Abstract
"The limit of nitrate in water in Paris’ suburbs: from a water quality parameter to performance indicator"
Laurent Beduneau-Wang, Africa Business School (ABS), Mohammed VI Polytechnique University (lbeduneauwang@gmail.com)Our paper deals with the history of quantification of nitrate from the late nineteenth century until 2017 in Veolia (formerly called ‘Compagnie Générale des Eaux’). Our paper shows that despite its stability as a number, the quantified limit of nitrate in water contains the whole society.
Regardless of whether nitrate level in water is mentioned as a regulatory water quality parameter or a performance indicator, nitrate has appeared to be a neutral figure in a double-entry table in water quality surveys since the 1922. Below the regulatory threshold, Veolia is subject to financial penalties. In the 1950s, the French water regulator has imposed a ceiling of 50 mg/L. Surprisingly, this quantified parameter has not changed, while the perception of people on it, has changed radically over time. Indeed, nitrate has been at the heart of numerous societal debates beyond Veolia. Nitrate has absorbed multiples societal tensions and political debates: water pollution, soil degradation, promotion of foreign trade, etc.

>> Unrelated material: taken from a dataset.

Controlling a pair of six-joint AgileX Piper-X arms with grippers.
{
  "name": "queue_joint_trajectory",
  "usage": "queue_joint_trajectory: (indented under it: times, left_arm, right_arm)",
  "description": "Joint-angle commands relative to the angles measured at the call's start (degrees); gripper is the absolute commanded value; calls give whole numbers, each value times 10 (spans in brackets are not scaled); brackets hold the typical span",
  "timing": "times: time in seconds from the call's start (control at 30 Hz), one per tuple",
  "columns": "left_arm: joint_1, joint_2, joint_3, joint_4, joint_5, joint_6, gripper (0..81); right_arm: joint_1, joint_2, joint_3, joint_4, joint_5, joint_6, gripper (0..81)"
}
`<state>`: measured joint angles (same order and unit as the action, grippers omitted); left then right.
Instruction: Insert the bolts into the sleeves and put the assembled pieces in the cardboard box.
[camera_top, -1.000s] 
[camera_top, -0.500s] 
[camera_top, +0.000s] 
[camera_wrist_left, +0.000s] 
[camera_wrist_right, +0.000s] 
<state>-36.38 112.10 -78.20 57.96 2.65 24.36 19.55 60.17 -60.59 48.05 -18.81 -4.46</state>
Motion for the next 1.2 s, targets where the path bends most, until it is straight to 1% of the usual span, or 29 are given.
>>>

At the beginning of the twentieth century, nitrate was perceived positively, with nitrogen fertilizer and the birth of synthetic chemistry. During the First World War, ammonium nitrate (NH₄NO₃) was used as an explosive: useful and harmful. In the interwar period and after the Second World War, the need for intensive agriculture positioned nitrate as a critical element. This trend continued. That was even more important that wartime chemical industries needed to be converted into phytosanitary industries. From the 1960s to the present day, despite environmental concerns, health and toxicological issues, the parameter of nitrate remains unchanged. Only the category in which nitrate is classified changed in 2002. It becomes a performance indicator within the company.
Our research is based on corporate archives (Veolia), public archives (the Academy of Medicine, municipal archives, etc.), and oral archives with interviews.